[[ Records supplied open ]]
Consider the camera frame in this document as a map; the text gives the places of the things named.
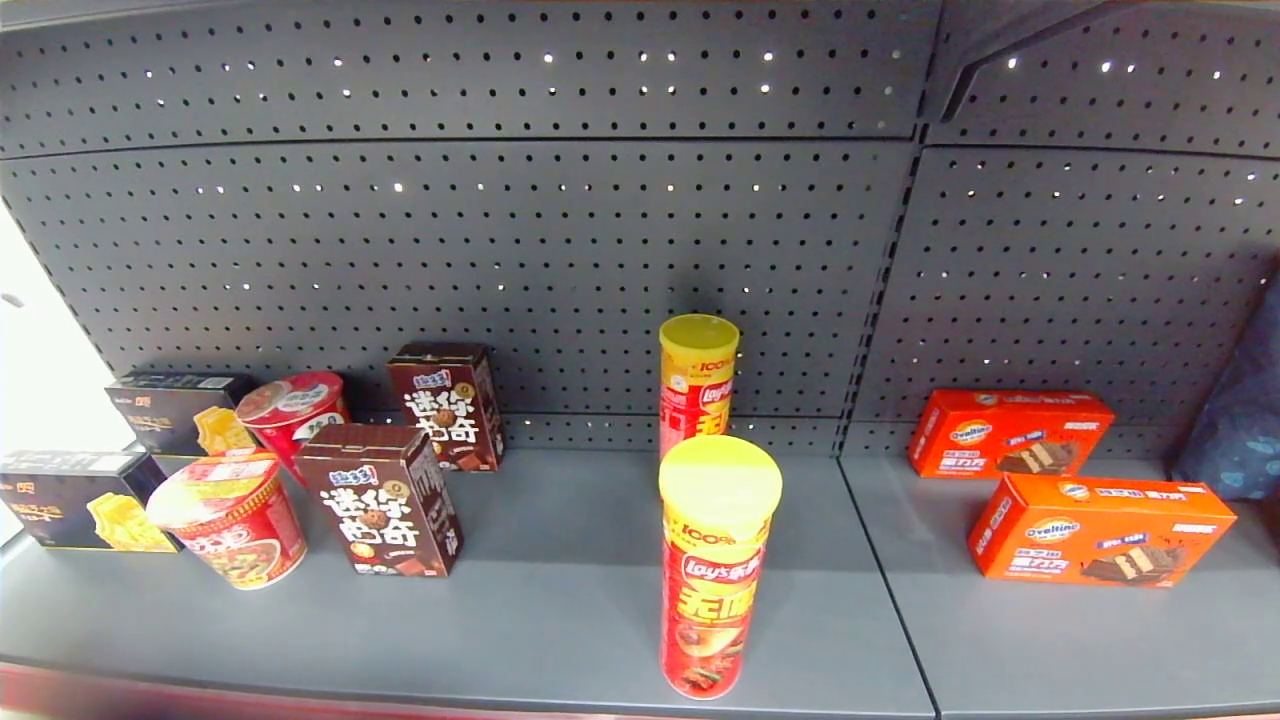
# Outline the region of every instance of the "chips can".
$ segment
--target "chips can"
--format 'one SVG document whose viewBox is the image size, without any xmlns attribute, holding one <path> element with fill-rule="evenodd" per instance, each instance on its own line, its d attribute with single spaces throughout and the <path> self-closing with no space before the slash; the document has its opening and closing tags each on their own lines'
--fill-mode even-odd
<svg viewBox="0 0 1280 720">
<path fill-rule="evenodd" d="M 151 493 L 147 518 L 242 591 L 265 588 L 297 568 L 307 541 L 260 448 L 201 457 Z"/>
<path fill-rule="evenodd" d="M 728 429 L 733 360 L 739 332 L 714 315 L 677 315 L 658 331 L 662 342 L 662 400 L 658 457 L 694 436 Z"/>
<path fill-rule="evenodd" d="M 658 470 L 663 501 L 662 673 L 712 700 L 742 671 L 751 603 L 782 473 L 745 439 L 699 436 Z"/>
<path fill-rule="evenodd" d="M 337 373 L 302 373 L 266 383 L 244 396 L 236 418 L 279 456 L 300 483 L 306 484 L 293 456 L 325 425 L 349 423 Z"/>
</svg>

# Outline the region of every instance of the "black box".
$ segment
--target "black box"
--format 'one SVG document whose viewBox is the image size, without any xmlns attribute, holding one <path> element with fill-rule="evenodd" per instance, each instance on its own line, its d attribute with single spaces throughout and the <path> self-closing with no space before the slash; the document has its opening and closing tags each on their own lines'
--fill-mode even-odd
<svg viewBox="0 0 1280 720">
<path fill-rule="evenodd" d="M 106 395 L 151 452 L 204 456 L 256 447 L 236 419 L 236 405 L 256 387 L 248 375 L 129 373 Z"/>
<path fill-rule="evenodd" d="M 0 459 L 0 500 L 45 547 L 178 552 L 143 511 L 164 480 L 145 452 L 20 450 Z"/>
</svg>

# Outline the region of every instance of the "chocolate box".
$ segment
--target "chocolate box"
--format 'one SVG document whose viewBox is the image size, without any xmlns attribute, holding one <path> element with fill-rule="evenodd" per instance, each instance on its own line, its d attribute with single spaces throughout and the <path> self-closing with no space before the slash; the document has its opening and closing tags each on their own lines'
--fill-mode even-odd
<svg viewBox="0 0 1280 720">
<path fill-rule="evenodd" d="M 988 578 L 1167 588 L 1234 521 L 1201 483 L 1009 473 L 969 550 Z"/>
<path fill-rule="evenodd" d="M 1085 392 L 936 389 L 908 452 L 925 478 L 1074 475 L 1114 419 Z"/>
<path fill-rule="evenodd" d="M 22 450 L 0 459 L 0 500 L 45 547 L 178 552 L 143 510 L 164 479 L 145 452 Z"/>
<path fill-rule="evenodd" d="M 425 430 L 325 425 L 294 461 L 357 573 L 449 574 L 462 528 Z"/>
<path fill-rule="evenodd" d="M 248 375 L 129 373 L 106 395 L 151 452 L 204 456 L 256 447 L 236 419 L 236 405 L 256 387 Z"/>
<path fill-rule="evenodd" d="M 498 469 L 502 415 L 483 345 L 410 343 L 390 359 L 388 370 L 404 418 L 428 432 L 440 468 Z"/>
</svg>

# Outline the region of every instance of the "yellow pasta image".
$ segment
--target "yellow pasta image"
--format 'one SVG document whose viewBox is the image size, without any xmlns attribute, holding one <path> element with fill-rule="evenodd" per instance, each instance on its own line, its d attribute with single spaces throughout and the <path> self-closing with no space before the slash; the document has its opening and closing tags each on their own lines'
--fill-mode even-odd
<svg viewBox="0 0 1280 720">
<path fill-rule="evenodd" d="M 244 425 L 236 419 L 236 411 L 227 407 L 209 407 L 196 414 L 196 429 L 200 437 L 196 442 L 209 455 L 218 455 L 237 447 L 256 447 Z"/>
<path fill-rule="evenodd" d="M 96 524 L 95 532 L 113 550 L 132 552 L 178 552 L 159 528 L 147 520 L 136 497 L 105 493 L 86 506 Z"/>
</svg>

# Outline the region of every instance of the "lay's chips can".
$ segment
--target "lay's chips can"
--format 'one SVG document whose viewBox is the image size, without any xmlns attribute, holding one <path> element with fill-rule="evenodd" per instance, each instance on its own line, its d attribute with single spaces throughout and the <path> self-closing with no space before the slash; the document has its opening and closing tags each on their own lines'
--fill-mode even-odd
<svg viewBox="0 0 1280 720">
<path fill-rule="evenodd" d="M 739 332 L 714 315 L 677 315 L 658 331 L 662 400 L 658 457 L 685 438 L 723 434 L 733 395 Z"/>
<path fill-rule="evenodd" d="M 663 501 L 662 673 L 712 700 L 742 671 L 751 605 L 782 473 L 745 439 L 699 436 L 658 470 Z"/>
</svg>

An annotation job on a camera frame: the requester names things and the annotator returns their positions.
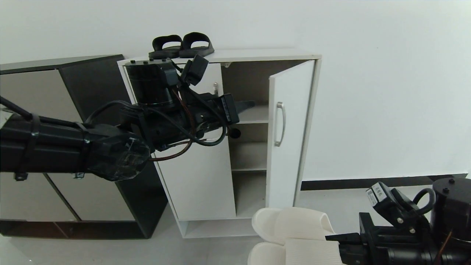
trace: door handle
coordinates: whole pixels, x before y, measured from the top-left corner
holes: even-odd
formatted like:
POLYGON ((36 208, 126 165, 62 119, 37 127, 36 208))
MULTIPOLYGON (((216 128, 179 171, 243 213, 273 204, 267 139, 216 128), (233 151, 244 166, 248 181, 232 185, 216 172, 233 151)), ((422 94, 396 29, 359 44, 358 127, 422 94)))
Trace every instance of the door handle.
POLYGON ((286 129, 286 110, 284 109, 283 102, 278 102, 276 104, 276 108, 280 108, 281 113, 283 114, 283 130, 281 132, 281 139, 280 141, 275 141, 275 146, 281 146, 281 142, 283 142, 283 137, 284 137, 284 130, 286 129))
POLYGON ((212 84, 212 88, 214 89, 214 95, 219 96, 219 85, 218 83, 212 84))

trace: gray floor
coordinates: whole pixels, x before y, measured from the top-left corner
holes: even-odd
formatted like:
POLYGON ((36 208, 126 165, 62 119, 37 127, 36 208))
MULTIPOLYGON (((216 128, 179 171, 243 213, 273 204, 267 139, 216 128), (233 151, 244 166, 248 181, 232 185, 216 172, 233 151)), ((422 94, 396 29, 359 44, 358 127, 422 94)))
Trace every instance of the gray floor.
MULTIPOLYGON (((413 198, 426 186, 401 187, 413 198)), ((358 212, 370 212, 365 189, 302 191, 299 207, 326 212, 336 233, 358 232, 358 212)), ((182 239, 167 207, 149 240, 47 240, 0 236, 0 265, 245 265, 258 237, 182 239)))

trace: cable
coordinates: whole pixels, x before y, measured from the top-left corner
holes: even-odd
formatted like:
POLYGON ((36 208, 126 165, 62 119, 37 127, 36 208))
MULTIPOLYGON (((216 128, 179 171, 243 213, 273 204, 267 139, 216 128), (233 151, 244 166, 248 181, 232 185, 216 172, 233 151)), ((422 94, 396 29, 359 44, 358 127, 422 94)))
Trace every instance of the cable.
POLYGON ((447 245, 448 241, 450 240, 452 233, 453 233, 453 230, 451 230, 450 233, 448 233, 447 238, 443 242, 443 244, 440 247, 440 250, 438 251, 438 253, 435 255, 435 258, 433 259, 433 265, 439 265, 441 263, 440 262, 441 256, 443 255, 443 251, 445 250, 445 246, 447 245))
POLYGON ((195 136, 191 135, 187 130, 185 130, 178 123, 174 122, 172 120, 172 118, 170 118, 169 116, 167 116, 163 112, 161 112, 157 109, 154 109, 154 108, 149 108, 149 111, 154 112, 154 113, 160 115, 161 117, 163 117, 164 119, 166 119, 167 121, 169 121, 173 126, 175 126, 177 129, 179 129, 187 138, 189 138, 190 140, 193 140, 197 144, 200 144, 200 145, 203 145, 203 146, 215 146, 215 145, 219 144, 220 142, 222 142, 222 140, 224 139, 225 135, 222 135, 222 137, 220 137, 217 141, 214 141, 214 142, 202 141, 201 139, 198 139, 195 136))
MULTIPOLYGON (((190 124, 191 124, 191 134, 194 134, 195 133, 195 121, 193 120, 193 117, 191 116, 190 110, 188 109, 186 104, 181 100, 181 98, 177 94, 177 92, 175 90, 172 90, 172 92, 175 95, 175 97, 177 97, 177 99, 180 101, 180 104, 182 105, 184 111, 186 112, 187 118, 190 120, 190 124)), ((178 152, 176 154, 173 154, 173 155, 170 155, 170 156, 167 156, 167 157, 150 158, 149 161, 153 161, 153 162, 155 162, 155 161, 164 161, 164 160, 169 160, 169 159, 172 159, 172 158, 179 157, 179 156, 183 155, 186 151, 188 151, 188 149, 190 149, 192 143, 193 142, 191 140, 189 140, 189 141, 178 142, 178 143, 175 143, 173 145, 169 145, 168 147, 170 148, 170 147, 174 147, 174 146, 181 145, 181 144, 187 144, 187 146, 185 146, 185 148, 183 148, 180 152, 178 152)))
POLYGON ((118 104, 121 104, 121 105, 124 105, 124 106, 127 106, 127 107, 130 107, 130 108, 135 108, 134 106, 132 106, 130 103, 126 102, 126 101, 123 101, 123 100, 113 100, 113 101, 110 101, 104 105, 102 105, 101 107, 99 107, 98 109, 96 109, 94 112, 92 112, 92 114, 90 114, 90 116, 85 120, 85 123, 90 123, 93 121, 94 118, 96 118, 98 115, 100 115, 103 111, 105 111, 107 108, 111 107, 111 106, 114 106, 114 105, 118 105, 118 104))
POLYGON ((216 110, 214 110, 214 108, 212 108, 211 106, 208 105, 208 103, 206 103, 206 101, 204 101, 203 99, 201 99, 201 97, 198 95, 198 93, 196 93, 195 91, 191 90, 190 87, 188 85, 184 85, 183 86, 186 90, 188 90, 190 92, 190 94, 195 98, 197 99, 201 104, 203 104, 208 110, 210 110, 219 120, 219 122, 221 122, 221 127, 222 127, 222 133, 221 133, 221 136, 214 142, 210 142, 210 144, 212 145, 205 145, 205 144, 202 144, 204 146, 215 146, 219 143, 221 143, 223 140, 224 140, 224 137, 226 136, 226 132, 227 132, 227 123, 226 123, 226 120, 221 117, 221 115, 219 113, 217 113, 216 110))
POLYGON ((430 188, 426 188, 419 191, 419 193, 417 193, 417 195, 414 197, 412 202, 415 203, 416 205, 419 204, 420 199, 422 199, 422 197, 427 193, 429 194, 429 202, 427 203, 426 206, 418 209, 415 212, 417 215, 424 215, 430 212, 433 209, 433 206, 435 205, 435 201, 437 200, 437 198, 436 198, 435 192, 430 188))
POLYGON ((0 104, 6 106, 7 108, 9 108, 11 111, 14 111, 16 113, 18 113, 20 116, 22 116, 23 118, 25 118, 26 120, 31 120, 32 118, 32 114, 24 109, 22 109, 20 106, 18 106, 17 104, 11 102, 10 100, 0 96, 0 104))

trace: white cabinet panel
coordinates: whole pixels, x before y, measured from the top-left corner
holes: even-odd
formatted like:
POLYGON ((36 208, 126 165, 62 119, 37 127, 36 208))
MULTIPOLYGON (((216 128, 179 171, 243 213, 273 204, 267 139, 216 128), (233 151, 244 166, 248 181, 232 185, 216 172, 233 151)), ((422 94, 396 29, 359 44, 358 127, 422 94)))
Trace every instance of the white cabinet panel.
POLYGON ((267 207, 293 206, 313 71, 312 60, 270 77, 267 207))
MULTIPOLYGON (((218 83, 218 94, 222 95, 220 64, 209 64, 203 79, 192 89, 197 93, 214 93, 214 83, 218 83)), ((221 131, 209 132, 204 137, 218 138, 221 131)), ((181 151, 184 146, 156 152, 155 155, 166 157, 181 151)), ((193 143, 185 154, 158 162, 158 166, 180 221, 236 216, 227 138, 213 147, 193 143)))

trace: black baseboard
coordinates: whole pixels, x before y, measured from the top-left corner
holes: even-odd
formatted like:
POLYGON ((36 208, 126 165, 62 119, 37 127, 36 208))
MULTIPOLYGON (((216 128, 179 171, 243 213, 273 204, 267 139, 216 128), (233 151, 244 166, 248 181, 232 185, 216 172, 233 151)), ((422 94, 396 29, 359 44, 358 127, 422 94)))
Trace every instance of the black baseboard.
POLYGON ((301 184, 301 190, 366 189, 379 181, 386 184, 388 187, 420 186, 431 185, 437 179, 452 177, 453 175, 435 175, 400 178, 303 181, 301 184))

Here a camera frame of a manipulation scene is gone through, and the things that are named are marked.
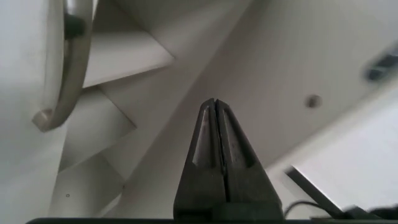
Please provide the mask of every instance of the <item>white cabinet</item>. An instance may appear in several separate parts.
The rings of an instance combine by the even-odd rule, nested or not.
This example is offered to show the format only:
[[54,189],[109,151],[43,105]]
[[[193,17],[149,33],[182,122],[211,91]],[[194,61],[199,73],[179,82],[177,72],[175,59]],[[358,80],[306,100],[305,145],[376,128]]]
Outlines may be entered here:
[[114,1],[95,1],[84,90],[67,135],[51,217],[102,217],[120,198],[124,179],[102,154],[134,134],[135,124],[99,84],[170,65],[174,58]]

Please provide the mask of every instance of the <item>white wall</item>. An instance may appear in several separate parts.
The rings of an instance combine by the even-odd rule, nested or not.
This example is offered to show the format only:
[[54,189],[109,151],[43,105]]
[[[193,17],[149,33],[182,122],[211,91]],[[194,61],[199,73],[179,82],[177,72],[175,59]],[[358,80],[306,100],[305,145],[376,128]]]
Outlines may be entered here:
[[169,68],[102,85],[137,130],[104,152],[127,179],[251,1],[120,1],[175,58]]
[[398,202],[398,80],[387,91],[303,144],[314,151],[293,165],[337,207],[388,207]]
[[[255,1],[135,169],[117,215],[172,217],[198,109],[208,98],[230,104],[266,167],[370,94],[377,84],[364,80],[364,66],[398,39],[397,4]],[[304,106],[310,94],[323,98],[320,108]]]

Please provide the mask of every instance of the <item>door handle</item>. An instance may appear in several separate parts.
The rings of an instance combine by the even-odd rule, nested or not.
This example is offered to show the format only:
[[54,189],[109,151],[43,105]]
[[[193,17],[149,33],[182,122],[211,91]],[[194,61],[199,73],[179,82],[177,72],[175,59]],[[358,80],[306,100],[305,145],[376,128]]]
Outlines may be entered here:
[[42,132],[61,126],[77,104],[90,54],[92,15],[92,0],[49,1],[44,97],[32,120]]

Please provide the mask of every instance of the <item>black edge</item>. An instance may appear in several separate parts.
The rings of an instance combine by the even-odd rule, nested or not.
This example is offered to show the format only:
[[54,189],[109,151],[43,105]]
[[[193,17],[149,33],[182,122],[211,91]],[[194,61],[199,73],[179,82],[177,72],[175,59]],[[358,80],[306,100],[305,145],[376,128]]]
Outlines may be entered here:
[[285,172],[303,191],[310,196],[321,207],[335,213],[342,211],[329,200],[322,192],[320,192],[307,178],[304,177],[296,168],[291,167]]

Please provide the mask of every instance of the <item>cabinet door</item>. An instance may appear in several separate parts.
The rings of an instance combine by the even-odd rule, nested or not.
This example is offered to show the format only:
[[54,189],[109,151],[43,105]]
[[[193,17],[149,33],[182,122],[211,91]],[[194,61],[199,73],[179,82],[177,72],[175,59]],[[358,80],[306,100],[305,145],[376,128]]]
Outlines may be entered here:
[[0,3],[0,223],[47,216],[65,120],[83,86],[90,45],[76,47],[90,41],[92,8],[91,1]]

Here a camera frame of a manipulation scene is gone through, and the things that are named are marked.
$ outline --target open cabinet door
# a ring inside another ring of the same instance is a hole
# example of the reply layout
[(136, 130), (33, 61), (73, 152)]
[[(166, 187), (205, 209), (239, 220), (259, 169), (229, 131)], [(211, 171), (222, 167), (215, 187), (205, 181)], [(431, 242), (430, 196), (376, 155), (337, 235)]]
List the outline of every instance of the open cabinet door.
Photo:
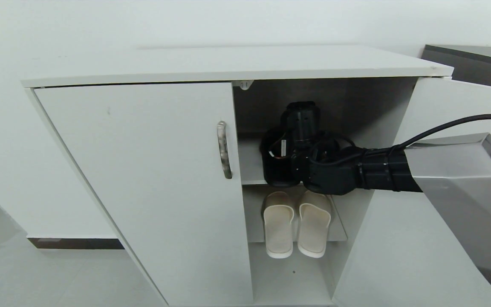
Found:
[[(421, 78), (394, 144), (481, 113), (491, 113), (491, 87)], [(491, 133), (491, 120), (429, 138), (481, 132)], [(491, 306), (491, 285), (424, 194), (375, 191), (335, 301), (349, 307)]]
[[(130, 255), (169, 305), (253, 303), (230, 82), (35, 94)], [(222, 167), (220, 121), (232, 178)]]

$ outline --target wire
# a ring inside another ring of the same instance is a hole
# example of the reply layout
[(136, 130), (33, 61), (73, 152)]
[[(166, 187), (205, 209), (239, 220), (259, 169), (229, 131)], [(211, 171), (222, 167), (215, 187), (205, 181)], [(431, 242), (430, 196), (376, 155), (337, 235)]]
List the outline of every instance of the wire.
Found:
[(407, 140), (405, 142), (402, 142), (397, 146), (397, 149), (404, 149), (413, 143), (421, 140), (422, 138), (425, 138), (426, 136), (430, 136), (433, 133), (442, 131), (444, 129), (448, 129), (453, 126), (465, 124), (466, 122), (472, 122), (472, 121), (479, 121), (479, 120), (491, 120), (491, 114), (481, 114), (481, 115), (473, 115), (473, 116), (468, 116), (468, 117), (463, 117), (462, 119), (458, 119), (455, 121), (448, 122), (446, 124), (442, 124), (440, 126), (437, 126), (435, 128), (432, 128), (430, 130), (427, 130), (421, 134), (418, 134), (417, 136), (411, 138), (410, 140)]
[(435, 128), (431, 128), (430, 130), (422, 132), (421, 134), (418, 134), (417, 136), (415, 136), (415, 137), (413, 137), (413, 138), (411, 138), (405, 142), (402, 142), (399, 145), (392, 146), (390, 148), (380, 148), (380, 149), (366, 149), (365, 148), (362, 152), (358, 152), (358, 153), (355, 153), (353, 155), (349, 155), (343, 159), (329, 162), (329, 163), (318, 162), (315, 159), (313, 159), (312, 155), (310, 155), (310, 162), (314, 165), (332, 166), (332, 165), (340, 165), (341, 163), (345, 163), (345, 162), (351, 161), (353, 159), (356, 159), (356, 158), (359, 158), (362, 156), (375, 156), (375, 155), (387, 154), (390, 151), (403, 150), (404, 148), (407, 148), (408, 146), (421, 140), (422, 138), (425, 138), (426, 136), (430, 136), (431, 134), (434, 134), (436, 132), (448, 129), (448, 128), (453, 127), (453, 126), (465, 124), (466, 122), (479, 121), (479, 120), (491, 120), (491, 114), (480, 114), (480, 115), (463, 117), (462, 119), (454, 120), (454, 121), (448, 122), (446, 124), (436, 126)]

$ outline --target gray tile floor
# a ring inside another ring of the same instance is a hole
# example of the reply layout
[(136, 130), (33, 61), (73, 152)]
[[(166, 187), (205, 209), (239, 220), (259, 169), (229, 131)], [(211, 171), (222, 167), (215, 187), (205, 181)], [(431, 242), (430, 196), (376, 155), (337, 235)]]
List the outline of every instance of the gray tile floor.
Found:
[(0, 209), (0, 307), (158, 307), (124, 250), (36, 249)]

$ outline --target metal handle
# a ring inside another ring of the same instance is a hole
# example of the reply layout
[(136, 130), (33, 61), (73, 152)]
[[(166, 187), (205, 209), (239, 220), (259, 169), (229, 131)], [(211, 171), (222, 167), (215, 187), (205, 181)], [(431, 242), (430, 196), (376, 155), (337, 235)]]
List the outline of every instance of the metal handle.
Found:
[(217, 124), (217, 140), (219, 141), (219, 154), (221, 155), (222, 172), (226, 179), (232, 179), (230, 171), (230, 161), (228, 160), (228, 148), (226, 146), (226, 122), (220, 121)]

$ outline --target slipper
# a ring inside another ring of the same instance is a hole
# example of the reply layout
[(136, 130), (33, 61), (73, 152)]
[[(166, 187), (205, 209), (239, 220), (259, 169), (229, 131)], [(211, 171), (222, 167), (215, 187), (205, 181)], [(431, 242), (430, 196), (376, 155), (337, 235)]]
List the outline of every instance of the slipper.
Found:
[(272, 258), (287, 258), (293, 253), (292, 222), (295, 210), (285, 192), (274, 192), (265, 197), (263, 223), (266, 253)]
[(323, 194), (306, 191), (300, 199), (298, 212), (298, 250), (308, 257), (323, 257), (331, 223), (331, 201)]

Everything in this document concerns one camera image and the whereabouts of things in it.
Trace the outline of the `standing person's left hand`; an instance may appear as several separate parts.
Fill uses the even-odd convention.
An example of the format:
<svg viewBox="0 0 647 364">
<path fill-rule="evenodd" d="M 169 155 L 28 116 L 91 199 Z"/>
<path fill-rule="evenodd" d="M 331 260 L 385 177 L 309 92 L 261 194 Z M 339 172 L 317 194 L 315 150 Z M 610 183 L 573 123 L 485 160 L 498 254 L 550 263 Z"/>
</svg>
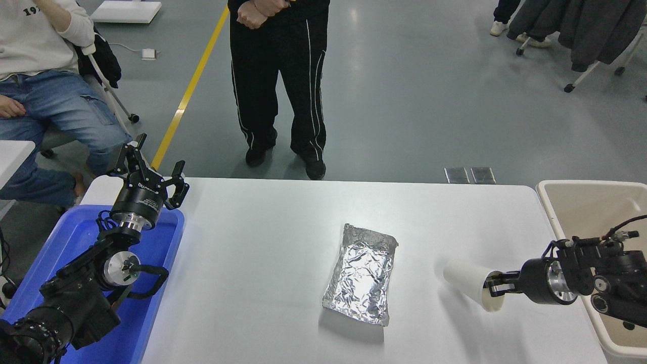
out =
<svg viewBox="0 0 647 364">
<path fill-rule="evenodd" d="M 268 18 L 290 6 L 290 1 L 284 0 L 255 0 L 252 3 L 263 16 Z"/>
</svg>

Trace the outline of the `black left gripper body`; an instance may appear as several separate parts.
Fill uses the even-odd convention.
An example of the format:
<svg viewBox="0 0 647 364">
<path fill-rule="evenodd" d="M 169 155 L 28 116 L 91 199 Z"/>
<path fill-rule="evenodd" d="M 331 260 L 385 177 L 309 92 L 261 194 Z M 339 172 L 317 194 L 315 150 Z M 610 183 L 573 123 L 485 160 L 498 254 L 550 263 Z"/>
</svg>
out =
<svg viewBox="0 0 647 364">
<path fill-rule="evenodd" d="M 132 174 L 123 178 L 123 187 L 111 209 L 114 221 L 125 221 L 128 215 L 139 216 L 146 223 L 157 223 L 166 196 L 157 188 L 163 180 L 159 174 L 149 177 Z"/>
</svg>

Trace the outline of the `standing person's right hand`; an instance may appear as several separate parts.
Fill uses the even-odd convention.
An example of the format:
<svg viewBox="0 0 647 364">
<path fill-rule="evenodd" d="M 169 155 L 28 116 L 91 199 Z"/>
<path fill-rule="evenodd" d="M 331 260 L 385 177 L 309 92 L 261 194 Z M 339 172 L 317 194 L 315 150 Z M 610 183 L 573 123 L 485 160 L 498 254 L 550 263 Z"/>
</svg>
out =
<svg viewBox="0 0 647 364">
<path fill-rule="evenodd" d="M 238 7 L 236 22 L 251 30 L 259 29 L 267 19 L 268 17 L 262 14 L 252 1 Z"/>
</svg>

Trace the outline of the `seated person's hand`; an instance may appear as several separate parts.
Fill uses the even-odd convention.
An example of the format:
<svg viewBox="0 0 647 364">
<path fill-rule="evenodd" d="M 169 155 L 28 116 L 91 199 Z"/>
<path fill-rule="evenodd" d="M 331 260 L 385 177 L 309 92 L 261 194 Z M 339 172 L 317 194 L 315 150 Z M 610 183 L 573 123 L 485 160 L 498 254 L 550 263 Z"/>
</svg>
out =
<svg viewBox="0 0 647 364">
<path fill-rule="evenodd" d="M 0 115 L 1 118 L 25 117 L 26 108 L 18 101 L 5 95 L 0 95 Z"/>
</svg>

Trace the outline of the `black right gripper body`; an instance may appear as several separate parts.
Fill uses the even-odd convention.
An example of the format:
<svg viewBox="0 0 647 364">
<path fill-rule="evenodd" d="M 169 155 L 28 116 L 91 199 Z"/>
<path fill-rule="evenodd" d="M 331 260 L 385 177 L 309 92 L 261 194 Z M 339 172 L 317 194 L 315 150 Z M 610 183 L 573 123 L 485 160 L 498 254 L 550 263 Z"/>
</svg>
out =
[[ Records supplied closed ]]
> [Task requirements]
What lines of the material above contain "frame"? Return each of them.

> [Solution to this exercise]
Consider the camera frame in this document as a map; the text gives the places of the things named.
An annotation job on a camera frame: the requester names things and the annotator returns their positions.
Here a camera frame of a manipulation scene is gone through, and the things that are named are marked.
Here a camera frame of a manipulation scene is gone through, and the things that are named are marked.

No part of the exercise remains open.